Je ne pus m’empêcher de pousser un cri. Celui que j’avais appelé grand-père m’avait raconté bien des histoires sur les chevaliers de la Table ronde. Mais de là à dire qu’il était Merlin, il ne fallait pas pousser quand même ! Pourtant, la pire révélation restait à venir.
— Oui, j’étais Merlin, reprit Poséidon. Et puis finalement, Arthur naquit, je reconnus Apollon en lui. Mon fils m’était revenu. Mais cette histoire, tu la connais déjà, je te l’ai racontée tant de fois, ajouta mon grand-père avec un sourire. Ce que tu ignorais c’est que le Arthur de l’histoire était le même que celui qui les écoutait en silence assis en tailleur à tes côtés.
Je sursautais en entendant ces paroles. Ça, je ne m’y attendais pas. Je regardai Arthur, la réincarnation d’Apollon. C’est vrai qu’il avait l’air d’un roi dans son magnifique fauteuil de bois. Nos regards s’ancrèrent tant et si bien que nous ne pouvions plus détourner les yeux l’un de l’autre. Soudain, le chat noir miaula, étrangement, je pus détourner les yeux du roi Arthur. La petite bête sombre nous fixait de ses yeux jaunes, assise au milieu de la table ronde. La table ronde ! Maintenant que j’y pensais…

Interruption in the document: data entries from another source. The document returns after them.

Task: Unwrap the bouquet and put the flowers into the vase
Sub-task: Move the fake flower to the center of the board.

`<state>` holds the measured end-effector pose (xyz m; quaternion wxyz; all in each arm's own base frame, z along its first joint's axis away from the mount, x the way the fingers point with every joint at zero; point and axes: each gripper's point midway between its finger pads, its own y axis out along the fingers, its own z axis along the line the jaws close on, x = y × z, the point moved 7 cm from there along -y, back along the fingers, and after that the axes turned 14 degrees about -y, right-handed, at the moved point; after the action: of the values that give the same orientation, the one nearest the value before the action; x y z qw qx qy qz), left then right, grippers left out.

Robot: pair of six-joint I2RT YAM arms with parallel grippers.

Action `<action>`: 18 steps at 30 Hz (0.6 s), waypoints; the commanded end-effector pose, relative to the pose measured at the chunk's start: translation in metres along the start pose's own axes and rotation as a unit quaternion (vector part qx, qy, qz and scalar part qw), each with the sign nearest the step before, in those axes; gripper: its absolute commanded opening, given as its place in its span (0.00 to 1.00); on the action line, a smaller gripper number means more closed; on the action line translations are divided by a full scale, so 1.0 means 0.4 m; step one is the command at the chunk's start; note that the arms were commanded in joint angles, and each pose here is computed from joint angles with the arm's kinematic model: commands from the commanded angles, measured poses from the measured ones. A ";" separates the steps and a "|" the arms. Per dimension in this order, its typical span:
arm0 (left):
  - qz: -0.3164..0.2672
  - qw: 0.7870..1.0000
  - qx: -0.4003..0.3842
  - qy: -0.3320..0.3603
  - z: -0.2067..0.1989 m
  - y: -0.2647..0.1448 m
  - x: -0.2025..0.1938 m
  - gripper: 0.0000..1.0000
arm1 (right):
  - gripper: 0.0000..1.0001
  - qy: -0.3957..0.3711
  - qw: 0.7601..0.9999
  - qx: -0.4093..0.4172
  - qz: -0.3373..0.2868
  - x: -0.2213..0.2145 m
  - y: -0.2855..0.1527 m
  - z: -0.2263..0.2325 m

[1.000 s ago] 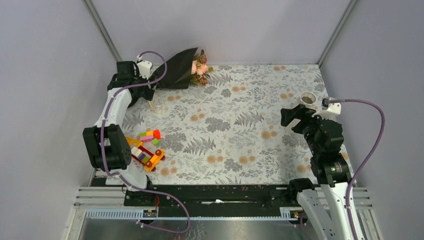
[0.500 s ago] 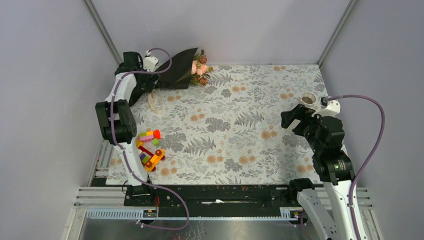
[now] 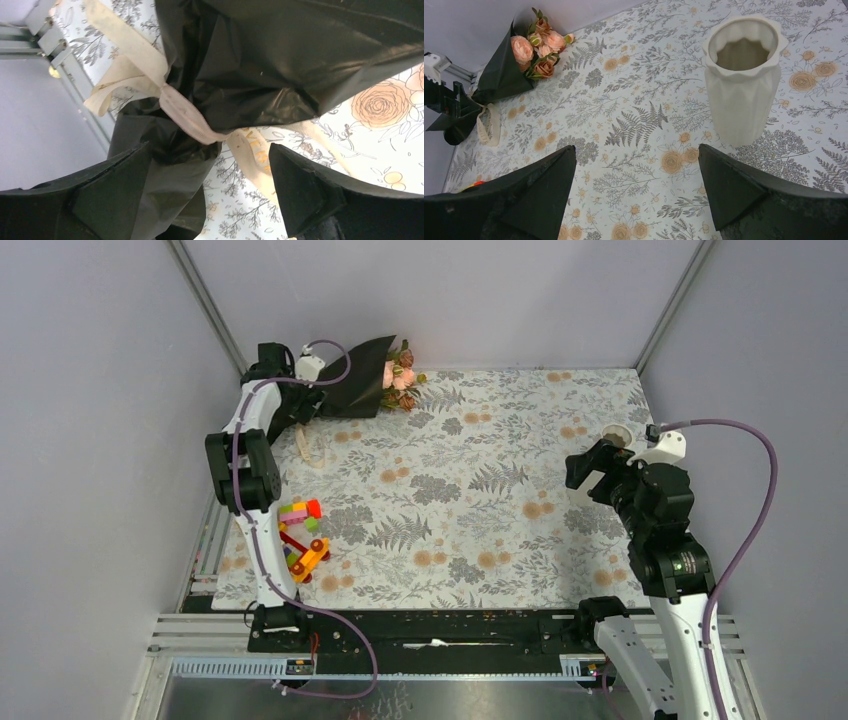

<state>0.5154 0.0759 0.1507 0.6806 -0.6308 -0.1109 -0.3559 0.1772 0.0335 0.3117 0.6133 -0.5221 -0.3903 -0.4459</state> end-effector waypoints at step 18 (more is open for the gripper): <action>0.004 0.997 -0.073 0.006 -0.239 -0.020 0.034 0.67 | 0.99 -0.003 1.000 -0.002 -0.024 0.036 -0.015 0.003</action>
<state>0.5052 0.0194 0.1186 0.6742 -0.6525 -0.0653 -0.3398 0.1770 0.0334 0.3117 0.6151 -0.5256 -0.3870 -0.4423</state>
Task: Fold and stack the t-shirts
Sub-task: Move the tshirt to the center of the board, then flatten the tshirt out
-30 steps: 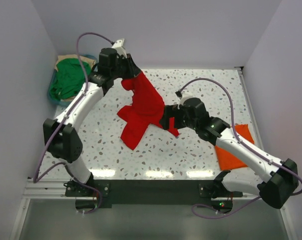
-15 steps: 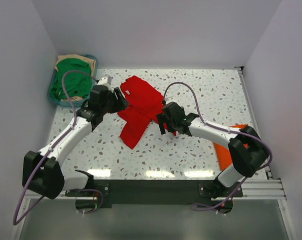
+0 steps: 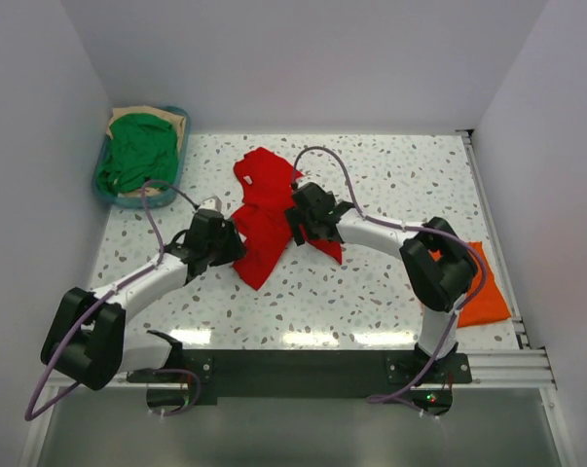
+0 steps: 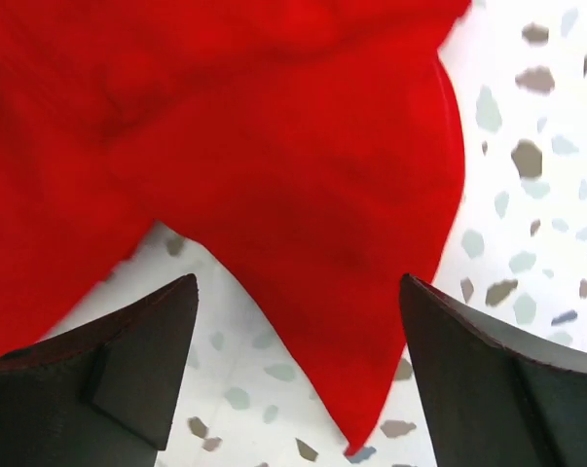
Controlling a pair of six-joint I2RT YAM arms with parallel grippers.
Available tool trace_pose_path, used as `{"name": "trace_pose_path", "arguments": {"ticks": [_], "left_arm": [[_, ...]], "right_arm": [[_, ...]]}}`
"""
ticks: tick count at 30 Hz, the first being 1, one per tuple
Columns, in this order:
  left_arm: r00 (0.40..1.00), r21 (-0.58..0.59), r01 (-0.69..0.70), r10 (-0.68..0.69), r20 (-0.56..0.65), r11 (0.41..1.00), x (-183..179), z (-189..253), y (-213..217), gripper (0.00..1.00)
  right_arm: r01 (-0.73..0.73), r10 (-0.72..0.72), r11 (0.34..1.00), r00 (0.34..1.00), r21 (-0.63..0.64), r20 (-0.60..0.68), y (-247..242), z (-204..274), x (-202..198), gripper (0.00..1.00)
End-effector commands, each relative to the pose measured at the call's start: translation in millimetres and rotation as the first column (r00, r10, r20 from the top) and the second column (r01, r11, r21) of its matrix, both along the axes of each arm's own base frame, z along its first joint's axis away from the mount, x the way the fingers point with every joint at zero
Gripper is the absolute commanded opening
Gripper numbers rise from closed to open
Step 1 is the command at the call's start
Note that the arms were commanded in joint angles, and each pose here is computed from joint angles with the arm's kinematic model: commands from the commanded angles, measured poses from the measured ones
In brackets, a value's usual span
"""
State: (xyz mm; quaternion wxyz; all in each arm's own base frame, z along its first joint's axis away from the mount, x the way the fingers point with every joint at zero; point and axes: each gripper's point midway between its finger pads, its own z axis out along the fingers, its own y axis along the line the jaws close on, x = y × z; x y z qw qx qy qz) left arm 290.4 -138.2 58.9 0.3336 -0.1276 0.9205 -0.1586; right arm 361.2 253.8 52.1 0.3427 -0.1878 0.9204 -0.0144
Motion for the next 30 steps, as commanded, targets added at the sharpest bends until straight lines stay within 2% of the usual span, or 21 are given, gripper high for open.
{"name": "trace_pose_path", "arguments": {"ticks": [1, 5, 13, 16, 19, 21, 24, 25, 27, 28, 30], "left_arm": [[0.997, -0.003, -0.043, 0.043, 0.06, 0.999, 9, 2, 3, 0.59], [0.998, -0.001, -0.041, 0.041, 0.051, 0.999, 9, -7, 2, 0.59], [0.999, -0.003, -0.032, 0.032, 0.022, 0.999, 12, -20, -2, 0.52], [0.999, -0.001, -0.032, 0.032, 0.009, 0.999, 10, -24, -2, 0.44], [0.999, -0.022, -0.028, 0.029, 0.035, 0.999, 16, -19, -6, 0.31], [0.999, -0.022, -0.03, 0.031, 0.034, 0.999, 17, -19, -6, 0.18], [0.999, -0.019, -0.032, 0.033, 0.039, 0.999, 19, -15, -6, 0.04], [0.999, -0.019, -0.033, 0.034, 0.041, 0.999, 20, -14, -6, 0.01], [0.998, -0.021, -0.032, 0.033, 0.057, 0.999, 23, -8, -7, 0.0], [0.997, -0.023, -0.032, 0.033, 0.063, 0.999, 24, -6, -7, 0.0], [0.998, -0.013, -0.033, 0.034, 0.049, 0.999, 22, -2, -5, 0.0]], "right_arm": [[-0.059, 0.048, 0.992, 0.995, 0.116, 0.09, 39, 39, 28, 0.86], [-0.114, 0.101, 0.982, 0.991, 0.147, 0.091, 66, 41, 33, 0.83], [-0.149, 0.144, 0.986, 0.987, 0.078, 0.066, 93, 18, 43, 0.8], [-0.124, 0.121, 0.991, 0.99, 0.042, 0.074, 91, 12, 51, 0.77], [-0.102, 0.101, 0.995, 0.991, 0.016, 0.083, 90, 10, 58, 0.72], [-0.079, 0.079, 0.997, 0.992, -0.001, 0.095, 86, 12, 62, 0.68], [-0.043, 0.044, 0.999, 0.992, -0.01, 0.115, 80, 18, 69, 0.52], [-0.033, 0.034, 0.999, 0.993, -0.011, 0.116, 77, 19, 70, 0.42], [-0.023, 0.022, 1.0, 0.992, 0.011, 0.123, 74, 26, 73, 0.31], [-0.014, 0.011, 1.0, 0.992, 0.022, 0.122, 72, 28, 75, 0.21], [0.001, -0.006, 0.999, 0.993, 0.041, 0.118, 67, 34, 78, 0.08]]}}
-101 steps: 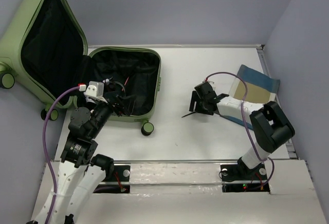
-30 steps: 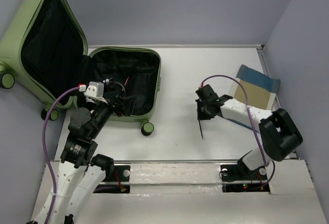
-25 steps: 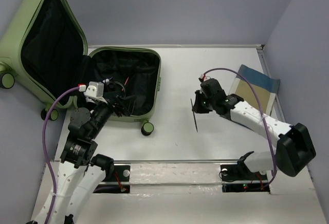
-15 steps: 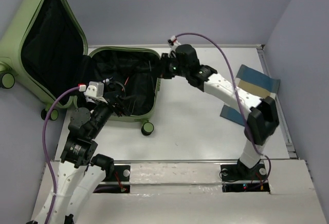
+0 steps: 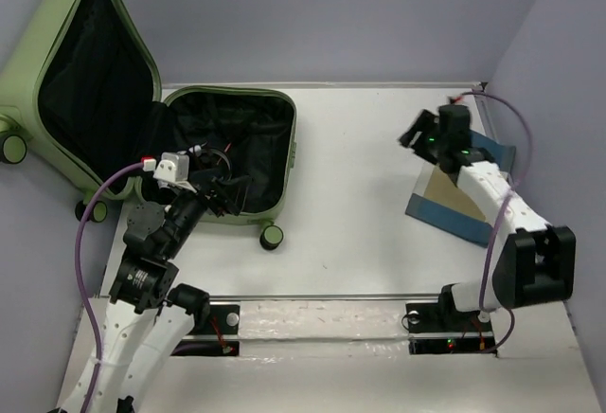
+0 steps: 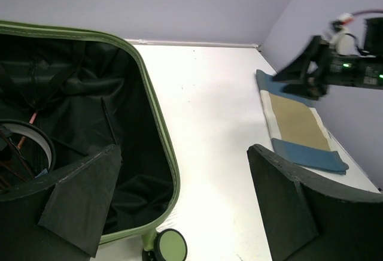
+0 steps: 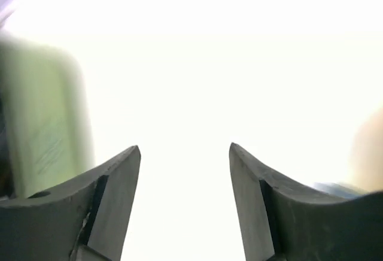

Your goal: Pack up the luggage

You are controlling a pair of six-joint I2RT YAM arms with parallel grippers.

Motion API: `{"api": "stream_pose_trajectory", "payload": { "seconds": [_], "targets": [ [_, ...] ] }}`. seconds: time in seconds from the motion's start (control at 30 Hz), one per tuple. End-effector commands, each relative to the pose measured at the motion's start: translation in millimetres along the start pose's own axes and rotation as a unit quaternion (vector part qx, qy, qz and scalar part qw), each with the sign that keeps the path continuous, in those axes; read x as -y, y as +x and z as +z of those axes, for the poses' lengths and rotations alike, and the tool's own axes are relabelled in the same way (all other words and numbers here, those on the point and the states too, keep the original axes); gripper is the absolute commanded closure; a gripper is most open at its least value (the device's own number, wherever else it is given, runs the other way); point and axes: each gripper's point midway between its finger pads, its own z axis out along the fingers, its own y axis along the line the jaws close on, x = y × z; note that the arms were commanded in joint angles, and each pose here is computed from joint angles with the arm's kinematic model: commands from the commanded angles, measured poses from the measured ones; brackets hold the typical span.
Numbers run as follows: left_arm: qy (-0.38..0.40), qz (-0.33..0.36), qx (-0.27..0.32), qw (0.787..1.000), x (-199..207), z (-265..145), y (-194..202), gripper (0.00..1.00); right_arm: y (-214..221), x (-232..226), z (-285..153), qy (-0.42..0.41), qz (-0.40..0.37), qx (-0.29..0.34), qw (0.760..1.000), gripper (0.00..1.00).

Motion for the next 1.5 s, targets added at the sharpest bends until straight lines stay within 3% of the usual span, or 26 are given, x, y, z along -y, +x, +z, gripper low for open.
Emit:
{"api": "stream_pose_trajectory", "payload": {
  "seconds": [0.0,0.1,0.17,0.3,0.37,0.5,0.6,0.77,0.9,1.03,1.13,1.17,1.27,1.47],
  "targets": [
    [0.004,0.001,0.039,0.999,7,-6,-24,0.01,-39,169,-62,0.277,0.009,0.097,0.956,0.36],
    [0.02,0.006,0.034,0.999,12,-4,-21,0.01,-38,221,-73,0.357,0.015,0.085,0.93,0.36],
    [0.033,0.007,0.03,0.999,17,-4,-20,0.01,-27,245,-62,0.386,0.02,0.055,0.921,0.42],
    [0.034,0.009,0.03,0.999,18,-3,-20,0.02,7,253,-30,0.367,0.027,-0.036,0.929,0.59],
    [0.037,0.009,0.028,0.999,19,-3,-18,0.05,24,257,-24,0.361,0.031,-0.063,0.93,0.75],
    [0.048,0.008,0.023,0.999,23,0,-17,0.06,55,259,-19,0.348,0.039,-0.116,0.93,0.9],
    [0.059,0.004,0.022,0.998,28,0,-16,0.05,82,237,-4,0.291,0.039,-0.17,0.941,0.93],
    [0.083,-0.044,-0.022,0.995,40,11,-3,0.05,133,149,32,0.111,0.062,-0.257,0.958,0.93],
    [0.137,-0.073,-0.076,0.985,62,20,8,0.1,148,96,52,0.053,0.077,-0.257,0.962,0.93],
    [0.168,-0.098,-0.1,0.976,79,19,14,0.16,134,57,62,0.01,0.111,-0.207,0.972,0.93],
    [0.179,-0.107,-0.111,0.972,92,23,22,0.21,102,37,45,-0.016,0.101,-0.152,0.983,0.81],
    [0.181,-0.111,-0.121,0.97,101,24,30,0.23,93,36,39,-0.014,0.093,-0.133,0.987,0.64],
    [0.164,-0.112,-0.164,0.966,121,37,64,0.26,57,24,7,-0.017,0.054,-0.066,0.996,0.39],
    [0.087,-0.075,-0.218,0.969,152,56,135,0.26,19,42,-57,0.039,0.0,0.044,0.998,0.33]
  ]
}}
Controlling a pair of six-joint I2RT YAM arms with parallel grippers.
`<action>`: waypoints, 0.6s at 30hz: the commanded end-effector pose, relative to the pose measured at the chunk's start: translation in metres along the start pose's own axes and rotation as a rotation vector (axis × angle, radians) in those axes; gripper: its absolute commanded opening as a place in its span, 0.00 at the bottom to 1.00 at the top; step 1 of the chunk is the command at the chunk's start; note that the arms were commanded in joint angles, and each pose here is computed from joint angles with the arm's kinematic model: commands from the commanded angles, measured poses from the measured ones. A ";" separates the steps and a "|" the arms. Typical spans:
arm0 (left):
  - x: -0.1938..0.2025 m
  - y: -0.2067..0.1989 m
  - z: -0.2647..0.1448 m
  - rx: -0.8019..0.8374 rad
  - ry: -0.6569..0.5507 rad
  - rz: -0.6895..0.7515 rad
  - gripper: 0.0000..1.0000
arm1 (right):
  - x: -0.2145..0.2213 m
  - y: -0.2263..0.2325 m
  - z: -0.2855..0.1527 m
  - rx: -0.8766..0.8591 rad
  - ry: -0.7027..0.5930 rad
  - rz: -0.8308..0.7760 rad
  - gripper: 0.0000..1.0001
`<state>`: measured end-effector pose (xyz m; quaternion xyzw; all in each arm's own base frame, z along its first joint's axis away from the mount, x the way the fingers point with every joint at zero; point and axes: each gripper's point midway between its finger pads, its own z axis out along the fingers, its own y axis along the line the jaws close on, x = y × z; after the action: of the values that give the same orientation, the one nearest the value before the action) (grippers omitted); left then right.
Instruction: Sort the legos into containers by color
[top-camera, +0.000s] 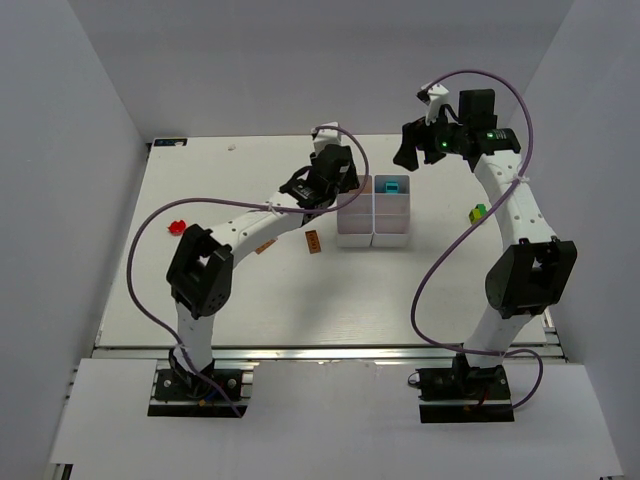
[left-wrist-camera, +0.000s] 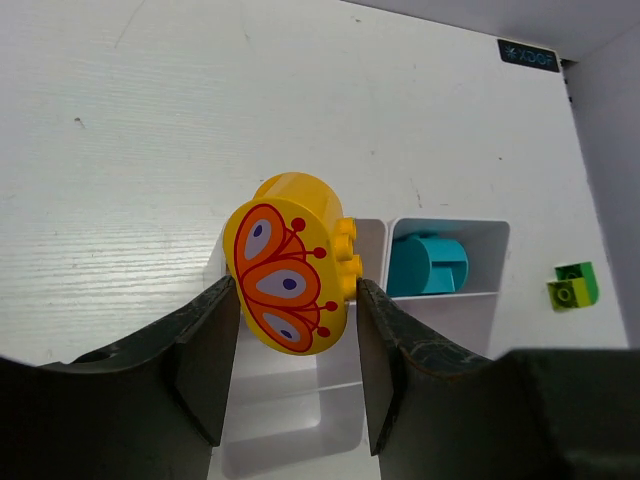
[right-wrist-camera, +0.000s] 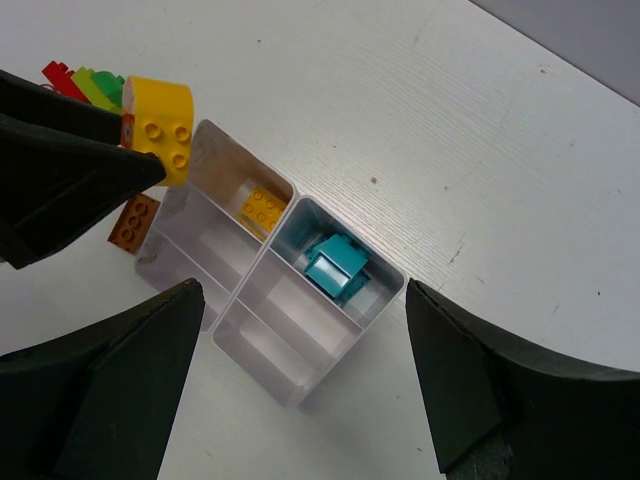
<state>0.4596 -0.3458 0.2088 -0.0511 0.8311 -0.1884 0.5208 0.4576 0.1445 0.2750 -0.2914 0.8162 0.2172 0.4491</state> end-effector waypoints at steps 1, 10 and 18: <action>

— Cette table ! m’exclamai-je C’est…
— Oui c’est la table ronde, déclara Arthur. D’ailleurs tu es assise sur le siège de Tristan.
— Et la fée Viviane ?
— Elle n’a jamais existé, avoua Poséidon. Mais il était temps pour Merlin de s’en aller. Les hommes savaient que je ne pouvais pas mourir, alors tomber amoureux, c’était plus crédible… De nos jours les gens sont beaucoup plus cartésiens, il faut des obsèques en bonne et due forme environ une fois tous les siècles ! Il faut vivre avec son temps.
Le silence s’installa. Il ne restait plus qu’une question à poser. Poséidon et Apollon le savaient. Ils attendaient.
Moi, j’hésitais. Je crois que je savais déjà la réponse.
— Qui suis-je ? demandai-je enfin.
— Tu es ma fille, murmura Poséidon. Tu es Artémis.
— Ma petite sœur ! ajouta en souriant Apollon.